### Instructions to follow
Every record must appear in your reply exactly as written.

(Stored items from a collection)
▼

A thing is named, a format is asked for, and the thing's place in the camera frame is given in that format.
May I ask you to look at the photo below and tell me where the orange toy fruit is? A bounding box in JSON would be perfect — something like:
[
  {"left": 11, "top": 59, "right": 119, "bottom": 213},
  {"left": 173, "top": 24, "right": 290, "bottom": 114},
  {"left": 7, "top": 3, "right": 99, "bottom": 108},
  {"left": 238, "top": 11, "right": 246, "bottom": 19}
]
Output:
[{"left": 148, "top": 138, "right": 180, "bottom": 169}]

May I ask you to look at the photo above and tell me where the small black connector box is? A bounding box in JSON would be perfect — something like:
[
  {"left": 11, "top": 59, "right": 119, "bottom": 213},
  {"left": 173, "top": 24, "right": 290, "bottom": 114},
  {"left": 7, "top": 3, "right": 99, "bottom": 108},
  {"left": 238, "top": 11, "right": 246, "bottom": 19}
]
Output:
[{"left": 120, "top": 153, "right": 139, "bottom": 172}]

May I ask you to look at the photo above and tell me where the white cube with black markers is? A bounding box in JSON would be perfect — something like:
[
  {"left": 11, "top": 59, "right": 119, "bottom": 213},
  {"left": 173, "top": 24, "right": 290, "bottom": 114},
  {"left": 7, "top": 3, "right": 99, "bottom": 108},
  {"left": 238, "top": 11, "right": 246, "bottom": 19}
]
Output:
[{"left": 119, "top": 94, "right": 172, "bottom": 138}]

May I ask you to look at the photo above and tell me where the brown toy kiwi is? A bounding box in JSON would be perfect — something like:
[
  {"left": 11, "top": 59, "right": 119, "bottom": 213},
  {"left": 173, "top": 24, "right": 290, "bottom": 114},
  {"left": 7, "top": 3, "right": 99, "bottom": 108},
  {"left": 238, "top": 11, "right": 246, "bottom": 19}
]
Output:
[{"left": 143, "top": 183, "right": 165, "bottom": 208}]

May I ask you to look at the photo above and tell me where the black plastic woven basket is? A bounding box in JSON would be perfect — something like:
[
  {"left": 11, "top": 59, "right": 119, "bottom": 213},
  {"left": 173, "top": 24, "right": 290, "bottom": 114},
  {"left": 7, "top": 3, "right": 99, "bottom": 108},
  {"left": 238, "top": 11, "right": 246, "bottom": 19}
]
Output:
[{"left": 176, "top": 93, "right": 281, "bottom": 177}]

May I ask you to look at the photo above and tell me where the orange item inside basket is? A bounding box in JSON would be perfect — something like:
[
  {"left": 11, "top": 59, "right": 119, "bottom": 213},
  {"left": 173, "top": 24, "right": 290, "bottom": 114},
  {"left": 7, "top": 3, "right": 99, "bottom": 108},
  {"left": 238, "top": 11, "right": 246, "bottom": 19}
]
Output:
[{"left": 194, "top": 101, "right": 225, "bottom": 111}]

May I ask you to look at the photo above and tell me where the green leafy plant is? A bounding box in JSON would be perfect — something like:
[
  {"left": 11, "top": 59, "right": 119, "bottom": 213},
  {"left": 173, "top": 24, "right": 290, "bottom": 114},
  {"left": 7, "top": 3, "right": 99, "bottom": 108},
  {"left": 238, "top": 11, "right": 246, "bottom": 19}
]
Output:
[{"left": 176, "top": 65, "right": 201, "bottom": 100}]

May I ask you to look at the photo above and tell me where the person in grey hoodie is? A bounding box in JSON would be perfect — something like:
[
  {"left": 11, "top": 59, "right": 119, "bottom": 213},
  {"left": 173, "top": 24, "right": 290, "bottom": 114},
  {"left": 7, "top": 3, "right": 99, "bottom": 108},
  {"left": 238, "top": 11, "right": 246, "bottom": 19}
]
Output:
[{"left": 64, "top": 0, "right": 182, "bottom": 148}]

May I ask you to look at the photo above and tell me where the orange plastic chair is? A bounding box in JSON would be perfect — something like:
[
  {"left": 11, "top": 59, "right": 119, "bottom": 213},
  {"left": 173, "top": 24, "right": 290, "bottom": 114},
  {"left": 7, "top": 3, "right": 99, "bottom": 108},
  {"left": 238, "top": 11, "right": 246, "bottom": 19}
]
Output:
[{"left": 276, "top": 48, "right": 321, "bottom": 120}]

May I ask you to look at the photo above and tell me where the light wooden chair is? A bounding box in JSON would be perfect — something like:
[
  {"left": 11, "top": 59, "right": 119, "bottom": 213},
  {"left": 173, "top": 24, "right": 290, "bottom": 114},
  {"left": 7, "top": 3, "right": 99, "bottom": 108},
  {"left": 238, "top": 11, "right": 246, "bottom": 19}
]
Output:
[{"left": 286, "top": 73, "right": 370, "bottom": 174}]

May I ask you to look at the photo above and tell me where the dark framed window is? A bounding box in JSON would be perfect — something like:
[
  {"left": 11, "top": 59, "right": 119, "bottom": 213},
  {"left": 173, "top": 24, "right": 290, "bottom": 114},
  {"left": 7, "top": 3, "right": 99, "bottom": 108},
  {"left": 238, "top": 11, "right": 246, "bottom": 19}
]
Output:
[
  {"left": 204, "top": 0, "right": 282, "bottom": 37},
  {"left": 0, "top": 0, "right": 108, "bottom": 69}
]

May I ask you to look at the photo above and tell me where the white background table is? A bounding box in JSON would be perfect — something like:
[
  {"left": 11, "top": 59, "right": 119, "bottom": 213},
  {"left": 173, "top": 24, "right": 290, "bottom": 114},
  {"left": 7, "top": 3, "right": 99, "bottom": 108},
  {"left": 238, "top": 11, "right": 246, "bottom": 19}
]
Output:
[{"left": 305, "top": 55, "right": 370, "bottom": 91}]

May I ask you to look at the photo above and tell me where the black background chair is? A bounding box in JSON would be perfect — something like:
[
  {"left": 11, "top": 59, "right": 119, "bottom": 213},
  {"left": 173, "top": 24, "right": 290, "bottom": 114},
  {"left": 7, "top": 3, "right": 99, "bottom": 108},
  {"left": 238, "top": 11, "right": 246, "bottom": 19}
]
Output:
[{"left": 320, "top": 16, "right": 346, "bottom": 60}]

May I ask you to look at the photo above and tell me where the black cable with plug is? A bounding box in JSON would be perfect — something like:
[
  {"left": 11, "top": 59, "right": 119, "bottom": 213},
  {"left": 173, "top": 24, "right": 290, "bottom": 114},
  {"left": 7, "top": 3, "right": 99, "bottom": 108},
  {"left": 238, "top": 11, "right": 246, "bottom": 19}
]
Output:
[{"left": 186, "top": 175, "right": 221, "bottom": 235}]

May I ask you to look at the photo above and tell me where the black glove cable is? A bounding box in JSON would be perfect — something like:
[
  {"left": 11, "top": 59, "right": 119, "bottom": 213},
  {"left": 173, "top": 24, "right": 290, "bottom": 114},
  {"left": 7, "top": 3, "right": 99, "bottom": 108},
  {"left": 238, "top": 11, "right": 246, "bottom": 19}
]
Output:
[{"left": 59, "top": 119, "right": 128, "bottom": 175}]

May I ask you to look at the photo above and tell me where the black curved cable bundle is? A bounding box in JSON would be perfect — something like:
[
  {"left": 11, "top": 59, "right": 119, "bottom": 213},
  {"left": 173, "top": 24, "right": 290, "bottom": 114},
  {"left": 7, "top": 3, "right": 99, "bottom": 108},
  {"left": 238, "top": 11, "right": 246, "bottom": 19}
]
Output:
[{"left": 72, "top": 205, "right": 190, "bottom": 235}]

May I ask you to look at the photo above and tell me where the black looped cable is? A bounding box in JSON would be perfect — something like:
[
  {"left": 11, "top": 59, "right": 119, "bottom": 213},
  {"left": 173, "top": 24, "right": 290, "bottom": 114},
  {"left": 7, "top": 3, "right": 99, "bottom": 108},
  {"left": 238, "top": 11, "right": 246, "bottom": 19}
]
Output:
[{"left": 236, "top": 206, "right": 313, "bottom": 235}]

▲

### Exercise output
A thing is named, a format is asked for, and the thing's place in the camera frame is given in that format.
May I ask you to look at the photo below and tell me where the orange toy fruit is? A bounding box in JSON would be perfect — something like:
[
  {"left": 11, "top": 59, "right": 119, "bottom": 213},
  {"left": 173, "top": 24, "right": 290, "bottom": 114},
  {"left": 7, "top": 3, "right": 99, "bottom": 108},
  {"left": 238, "top": 11, "right": 246, "bottom": 19}
]
Output:
[{"left": 148, "top": 138, "right": 180, "bottom": 169}]

May I ask you to look at the photo above and tell me where the small black connector box is? A bounding box in JSON would be perfect — something like:
[
  {"left": 11, "top": 59, "right": 119, "bottom": 213},
  {"left": 173, "top": 24, "right": 290, "bottom": 114},
  {"left": 7, "top": 3, "right": 99, "bottom": 108},
  {"left": 238, "top": 11, "right": 246, "bottom": 19}
]
Output:
[{"left": 120, "top": 153, "right": 139, "bottom": 172}]

May I ask you to look at the photo above and tell me where the white cube with black markers is? A bounding box in JSON would be perfect — something like:
[
  {"left": 11, "top": 59, "right": 119, "bottom": 213},
  {"left": 173, "top": 24, "right": 290, "bottom": 114},
  {"left": 7, "top": 3, "right": 99, "bottom": 108},
  {"left": 238, "top": 11, "right": 246, "bottom": 19}
]
Output:
[{"left": 119, "top": 94, "right": 172, "bottom": 138}]

May I ask you to look at the photo above and tell me where the brown toy kiwi is? A bounding box in JSON would be perfect — something like:
[
  {"left": 11, "top": 59, "right": 119, "bottom": 213},
  {"left": 173, "top": 24, "right": 290, "bottom": 114},
  {"left": 7, "top": 3, "right": 99, "bottom": 108},
  {"left": 238, "top": 11, "right": 246, "bottom": 19}
]
Output:
[{"left": 143, "top": 183, "right": 165, "bottom": 208}]

May I ask you to look at the photo above and tell me where the black plastic woven basket is? A bounding box in JSON would be perfect — something like:
[
  {"left": 11, "top": 59, "right": 119, "bottom": 213},
  {"left": 173, "top": 24, "right": 290, "bottom": 114},
  {"left": 7, "top": 3, "right": 99, "bottom": 108},
  {"left": 238, "top": 11, "right": 246, "bottom": 19}
]
Output:
[{"left": 176, "top": 93, "right": 281, "bottom": 177}]

May I ask you to look at the photo above and tell me where the orange item inside basket is? A bounding box in JSON would be perfect — something like:
[
  {"left": 11, "top": 59, "right": 119, "bottom": 213},
  {"left": 173, "top": 24, "right": 290, "bottom": 114},
  {"left": 7, "top": 3, "right": 99, "bottom": 108},
  {"left": 238, "top": 11, "right": 246, "bottom": 19}
]
Output:
[{"left": 194, "top": 101, "right": 225, "bottom": 111}]

May I ask you to look at the photo above and tell me where the green leafy plant is? A bounding box in JSON would be perfect — something like:
[
  {"left": 11, "top": 59, "right": 119, "bottom": 213},
  {"left": 173, "top": 24, "right": 290, "bottom": 114},
  {"left": 7, "top": 3, "right": 99, "bottom": 108},
  {"left": 238, "top": 11, "right": 246, "bottom": 19}
]
Output:
[{"left": 176, "top": 65, "right": 201, "bottom": 100}]

May I ask you to look at the photo above and tell me where the person in grey hoodie is? A bounding box in JSON would be perfect — something like:
[
  {"left": 11, "top": 59, "right": 119, "bottom": 213},
  {"left": 173, "top": 24, "right": 290, "bottom": 114},
  {"left": 7, "top": 3, "right": 99, "bottom": 108},
  {"left": 238, "top": 11, "right": 246, "bottom": 19}
]
Output:
[{"left": 64, "top": 0, "right": 182, "bottom": 148}]

May I ask you to look at the photo above and tell me where the orange plastic chair is? A bounding box in JSON would be perfect — something like:
[
  {"left": 11, "top": 59, "right": 119, "bottom": 213},
  {"left": 173, "top": 24, "right": 290, "bottom": 114},
  {"left": 7, "top": 3, "right": 99, "bottom": 108},
  {"left": 238, "top": 11, "right": 246, "bottom": 19}
]
Output:
[{"left": 276, "top": 48, "right": 321, "bottom": 120}]

May I ask you to look at the photo above and tell me where the light wooden chair is? A bounding box in JSON would be perfect — something like:
[
  {"left": 11, "top": 59, "right": 119, "bottom": 213},
  {"left": 173, "top": 24, "right": 290, "bottom": 114},
  {"left": 7, "top": 3, "right": 99, "bottom": 108},
  {"left": 238, "top": 11, "right": 246, "bottom": 19}
]
Output:
[{"left": 286, "top": 73, "right": 370, "bottom": 174}]

May I ask you to look at the photo above and tell me where the dark framed window is? A bounding box in JSON would be perfect — something like:
[
  {"left": 11, "top": 59, "right": 119, "bottom": 213},
  {"left": 173, "top": 24, "right": 290, "bottom": 114},
  {"left": 7, "top": 3, "right": 99, "bottom": 108},
  {"left": 238, "top": 11, "right": 246, "bottom": 19}
]
Output:
[
  {"left": 204, "top": 0, "right": 282, "bottom": 37},
  {"left": 0, "top": 0, "right": 108, "bottom": 69}
]

May I ask you to look at the photo above and tell me where the white background table is? A bounding box in JSON would be perfect — something like:
[
  {"left": 11, "top": 59, "right": 119, "bottom": 213},
  {"left": 173, "top": 24, "right": 290, "bottom": 114},
  {"left": 7, "top": 3, "right": 99, "bottom": 108},
  {"left": 238, "top": 11, "right": 246, "bottom": 19}
]
Output:
[{"left": 305, "top": 55, "right": 370, "bottom": 91}]

May I ask you to look at the photo above and tell me where the black background chair is? A bounding box in JSON would be perfect — something like:
[
  {"left": 11, "top": 59, "right": 119, "bottom": 213},
  {"left": 173, "top": 24, "right": 290, "bottom": 114},
  {"left": 7, "top": 3, "right": 99, "bottom": 108},
  {"left": 238, "top": 11, "right": 246, "bottom": 19}
]
Output:
[{"left": 320, "top": 16, "right": 346, "bottom": 60}]

May I ask you to look at the photo above and tell me where the black cable with plug is? A bounding box in JSON would be perfect — something like:
[
  {"left": 11, "top": 59, "right": 119, "bottom": 213},
  {"left": 173, "top": 24, "right": 290, "bottom": 114},
  {"left": 7, "top": 3, "right": 99, "bottom": 108},
  {"left": 238, "top": 11, "right": 246, "bottom": 19}
]
Output:
[{"left": 186, "top": 175, "right": 221, "bottom": 235}]

May I ask you to look at the photo above and tell me where the black glove cable is? A bounding box in JSON would be perfect — something like:
[
  {"left": 11, "top": 59, "right": 119, "bottom": 213},
  {"left": 173, "top": 24, "right": 290, "bottom": 114},
  {"left": 7, "top": 3, "right": 99, "bottom": 108},
  {"left": 238, "top": 11, "right": 246, "bottom": 19}
]
Output:
[{"left": 59, "top": 119, "right": 128, "bottom": 175}]

May I ask you to look at the photo above and tell me where the black curved cable bundle is? A bounding box in JSON would be perfect — something like:
[
  {"left": 11, "top": 59, "right": 119, "bottom": 213},
  {"left": 173, "top": 24, "right": 290, "bottom": 114},
  {"left": 7, "top": 3, "right": 99, "bottom": 108},
  {"left": 238, "top": 11, "right": 246, "bottom": 19}
]
Output:
[{"left": 72, "top": 205, "right": 190, "bottom": 235}]

May I ask you to look at the photo above and tell me where the black looped cable is? A bounding box in JSON would be perfect — something like:
[
  {"left": 11, "top": 59, "right": 119, "bottom": 213},
  {"left": 173, "top": 24, "right": 290, "bottom": 114},
  {"left": 7, "top": 3, "right": 99, "bottom": 108},
  {"left": 238, "top": 11, "right": 246, "bottom": 19}
]
Output:
[{"left": 236, "top": 206, "right": 313, "bottom": 235}]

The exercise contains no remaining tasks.